__Exercise details__
I'd like the entries that follow repeated exactly, with the pictures left out.

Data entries
= = = =

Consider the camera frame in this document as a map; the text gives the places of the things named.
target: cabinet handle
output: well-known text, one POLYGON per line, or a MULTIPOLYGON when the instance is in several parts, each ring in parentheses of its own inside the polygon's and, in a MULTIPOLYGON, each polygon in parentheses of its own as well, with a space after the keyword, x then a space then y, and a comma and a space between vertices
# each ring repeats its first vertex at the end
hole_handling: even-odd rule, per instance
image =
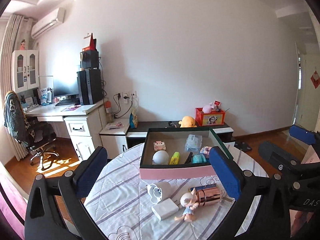
POLYGON ((82 159, 82 157, 81 157, 81 154, 80 154, 80 152, 78 151, 78 149, 76 149, 76 154, 77 154, 79 160, 81 159, 81 161, 83 161, 83 159, 82 159))

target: yellow duck plush
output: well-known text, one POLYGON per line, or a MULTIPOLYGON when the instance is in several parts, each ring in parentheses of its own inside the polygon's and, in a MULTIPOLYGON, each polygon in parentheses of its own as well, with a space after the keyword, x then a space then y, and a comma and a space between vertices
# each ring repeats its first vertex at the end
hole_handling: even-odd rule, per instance
POLYGON ((179 121, 180 128, 182 127, 197 127, 196 120, 191 116, 185 116, 182 121, 179 121))

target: pink box
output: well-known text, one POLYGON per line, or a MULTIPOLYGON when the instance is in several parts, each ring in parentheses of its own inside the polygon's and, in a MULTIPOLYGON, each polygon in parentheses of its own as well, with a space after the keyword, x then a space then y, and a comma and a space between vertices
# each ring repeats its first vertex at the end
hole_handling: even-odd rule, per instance
POLYGON ((218 146, 230 159, 233 159, 223 142, 210 127, 149 129, 140 161, 140 178, 190 179, 216 175, 210 163, 184 164, 189 155, 189 152, 185 151, 185 144, 189 134, 202 136, 201 147, 218 146), (169 161, 174 152, 179 152, 179 163, 175 165, 152 164, 152 157, 155 153, 153 143, 156 141, 165 143, 169 161))

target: computer tower
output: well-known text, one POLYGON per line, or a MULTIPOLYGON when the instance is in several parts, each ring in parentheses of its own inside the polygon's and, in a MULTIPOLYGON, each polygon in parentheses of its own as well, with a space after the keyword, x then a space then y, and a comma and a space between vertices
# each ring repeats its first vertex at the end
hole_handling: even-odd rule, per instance
POLYGON ((78 75, 78 93, 81 105, 89 105, 89 97, 87 90, 87 80, 85 78, 85 71, 77 72, 78 75))
POLYGON ((87 83, 87 91, 89 104, 93 105, 103 99, 101 72, 99 69, 85 69, 85 78, 87 83))

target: white ball
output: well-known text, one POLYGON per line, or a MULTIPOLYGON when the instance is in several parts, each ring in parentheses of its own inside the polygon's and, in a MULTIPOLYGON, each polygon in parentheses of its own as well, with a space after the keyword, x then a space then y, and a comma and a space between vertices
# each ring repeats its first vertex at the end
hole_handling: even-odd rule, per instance
POLYGON ((168 164, 169 154, 166 151, 157 151, 152 160, 155 164, 168 164))

= = = =

__Your response__
Consider the camera frame in this document as a map; the text gives the places of the things named.
target: cabinet handle
output: well-known text, one POLYGON per line, or a MULTIPOLYGON when the instance is in several parts, each ring in parentheses of its own inside the polygon's and, in a MULTIPOLYGON, each polygon in parentheses of its own as well, with a space after the keyword, x then a space then y, and a comma and a space between vertices
# each ring repeats its first vertex at the end
hole_handling: even-odd rule, per instance
image =
POLYGON ((82 159, 82 157, 81 157, 81 154, 80 154, 80 152, 78 151, 78 149, 76 149, 76 154, 77 154, 79 160, 81 159, 81 161, 83 161, 83 159, 82 159))

target: yellow duck plush
output: well-known text, one POLYGON per line, or a MULTIPOLYGON when the instance is in several parts, each ring in parentheses of its own inside the polygon's and, in a MULTIPOLYGON, each polygon in parentheses of its own as well, with a space after the keyword, x then a space then y, and a comma and a space between vertices
# each ring repeats its first vertex at the end
hole_handling: even-odd rule, per instance
POLYGON ((179 121, 180 128, 182 127, 197 127, 196 120, 191 116, 185 116, 182 121, 179 121))

target: pink box
output: well-known text, one POLYGON per line, or a MULTIPOLYGON when the instance is in several parts, each ring in parentheses of its own inside the polygon's and, in a MULTIPOLYGON, each polygon in parentheses of its own as well, with a space after the keyword, x then a space then y, and a comma and a space between vertices
# each ring repeats its first vertex at the end
hole_handling: even-odd rule, per instance
POLYGON ((218 146, 230 159, 233 159, 223 142, 210 127, 149 129, 140 161, 140 178, 190 179, 216 175, 210 163, 184 164, 189 155, 189 152, 185 151, 185 144, 189 134, 202 136, 201 147, 218 146), (169 161, 174 152, 179 152, 179 163, 175 165, 152 164, 152 157, 155 153, 153 143, 156 141, 165 143, 169 161))

target: computer tower
output: well-known text, one POLYGON per line, or a MULTIPOLYGON when the instance is in several parts, each ring in parentheses of its own inside the polygon's and, in a MULTIPOLYGON, each polygon in parentheses of its own as well, with a space after the keyword, x then a space then y, and a comma and a space between vertices
# each ring repeats its first vertex at the end
hole_handling: even-odd rule, per instance
POLYGON ((78 75, 78 93, 81 105, 89 105, 89 97, 87 90, 87 80, 85 78, 85 71, 77 72, 78 75))
POLYGON ((87 83, 87 91, 89 104, 93 105, 103 99, 101 72, 99 69, 85 69, 85 78, 87 83))

target: white ball
output: well-known text, one POLYGON per line, or a MULTIPOLYGON when the instance is in several parts, each ring in parentheses of its own inside the polygon's and, in a MULTIPOLYGON, each polygon in parentheses of its own as well, with a space after the keyword, x then a space then y, and a comma and a space between vertices
# each ring repeats its first vertex at the end
hole_handling: even-odd rule, per instance
POLYGON ((168 164, 169 154, 166 151, 157 151, 152 160, 155 164, 168 164))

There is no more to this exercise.